Priyanka Chopra is an Indian actress, known for her roles in Hindi and English films. Chopra made her acting debut with the 2002 Tamil film Thamizhan. She made her Bollywood debut the following year with the spy thriller The Hero: Love Story of a Spy. The same year, Chopra's role in the box-office hit romance Andaaz won her the Filmfare Award for Best Female Debut and her first Filmfare Award for Best Supporting Actress nomination. In 2004, she starred in the commercially successful romantic comedy Mujhse Shaadi Karogi and garnered high critical acclaim for her breakthrough role in the romantic thriller Aitraaz which earned her the Filmfare Award for Best Performance in a Negative Role and a second Best Supporting Actress nomination. Chopra starred in six films in 2005, including Waqt and Bluffmaster!. In 2006, she starred in two of the highest-grossing films of the year—the superhero film Krrish and the action thriller Don.

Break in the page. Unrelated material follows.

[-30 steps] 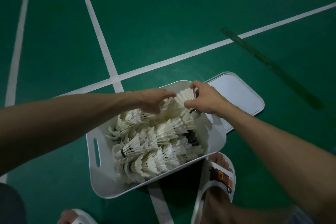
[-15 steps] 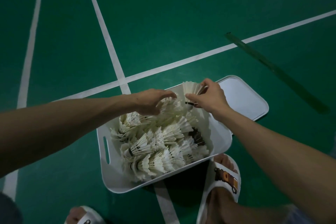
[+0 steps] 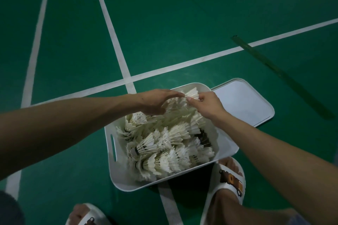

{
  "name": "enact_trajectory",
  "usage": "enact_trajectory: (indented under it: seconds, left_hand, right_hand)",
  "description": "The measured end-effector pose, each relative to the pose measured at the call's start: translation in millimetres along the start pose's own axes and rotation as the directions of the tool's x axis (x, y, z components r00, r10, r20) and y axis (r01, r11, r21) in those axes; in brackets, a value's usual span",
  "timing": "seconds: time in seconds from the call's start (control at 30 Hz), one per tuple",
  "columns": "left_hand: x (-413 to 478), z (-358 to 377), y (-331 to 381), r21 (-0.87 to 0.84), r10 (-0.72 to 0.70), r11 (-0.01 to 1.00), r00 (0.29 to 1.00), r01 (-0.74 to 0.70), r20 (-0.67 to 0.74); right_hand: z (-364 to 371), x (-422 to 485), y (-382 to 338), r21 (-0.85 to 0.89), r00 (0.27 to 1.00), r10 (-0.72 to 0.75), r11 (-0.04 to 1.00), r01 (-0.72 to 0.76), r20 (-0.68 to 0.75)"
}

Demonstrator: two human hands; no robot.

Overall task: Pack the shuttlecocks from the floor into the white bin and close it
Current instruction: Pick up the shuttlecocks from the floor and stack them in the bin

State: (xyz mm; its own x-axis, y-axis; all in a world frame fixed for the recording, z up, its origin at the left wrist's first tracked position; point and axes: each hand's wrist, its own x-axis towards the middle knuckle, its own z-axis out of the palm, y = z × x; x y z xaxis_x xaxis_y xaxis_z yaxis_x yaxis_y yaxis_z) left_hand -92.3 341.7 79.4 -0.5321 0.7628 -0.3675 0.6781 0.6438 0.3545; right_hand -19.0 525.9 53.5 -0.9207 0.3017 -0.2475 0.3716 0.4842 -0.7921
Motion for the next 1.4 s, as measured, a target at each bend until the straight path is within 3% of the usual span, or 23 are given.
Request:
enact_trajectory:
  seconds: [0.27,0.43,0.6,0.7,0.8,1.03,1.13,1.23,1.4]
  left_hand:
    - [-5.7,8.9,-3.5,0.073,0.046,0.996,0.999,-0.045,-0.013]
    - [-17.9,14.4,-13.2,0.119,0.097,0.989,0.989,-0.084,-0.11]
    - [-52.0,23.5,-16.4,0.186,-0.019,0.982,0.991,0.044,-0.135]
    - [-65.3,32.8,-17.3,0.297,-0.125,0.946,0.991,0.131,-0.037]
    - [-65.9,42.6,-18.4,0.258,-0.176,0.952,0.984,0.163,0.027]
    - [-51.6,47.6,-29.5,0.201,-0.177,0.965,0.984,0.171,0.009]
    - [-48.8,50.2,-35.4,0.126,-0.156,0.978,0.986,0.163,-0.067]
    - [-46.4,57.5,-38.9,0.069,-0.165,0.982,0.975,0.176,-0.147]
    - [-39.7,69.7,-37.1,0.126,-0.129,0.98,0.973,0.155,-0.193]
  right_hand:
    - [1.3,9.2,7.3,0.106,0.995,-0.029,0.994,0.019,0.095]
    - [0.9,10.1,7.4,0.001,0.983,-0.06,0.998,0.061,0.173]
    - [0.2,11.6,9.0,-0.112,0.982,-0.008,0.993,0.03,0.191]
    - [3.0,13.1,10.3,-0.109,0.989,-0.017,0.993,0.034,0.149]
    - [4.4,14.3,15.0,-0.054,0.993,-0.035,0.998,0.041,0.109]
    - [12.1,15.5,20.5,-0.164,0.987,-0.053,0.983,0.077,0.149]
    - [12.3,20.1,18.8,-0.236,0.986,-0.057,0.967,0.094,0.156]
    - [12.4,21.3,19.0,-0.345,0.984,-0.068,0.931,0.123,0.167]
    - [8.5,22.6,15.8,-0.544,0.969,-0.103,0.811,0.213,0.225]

In 2007 and 2008, Chopra starred in several critical and commercial failures, but in late 2008, her role in the acclaimed drama Fashion proved to be a turning point in her career. Her portrayal of a troubled model won her the National Film Award for Best Actress and the Filmfare Award for Best Actress. In 2009, Chopra starred in Vishal Bhardwaj's acclaimed caper thriller Kaminey, and played twelve distinct characters in the romantic comedy What's Your Raashee?. She won the Filmfare Award for Best Actress (Critics) for her portrayal of a serial killer in Bhardwaj's 2011 black comedy 7 Khoon Maaf.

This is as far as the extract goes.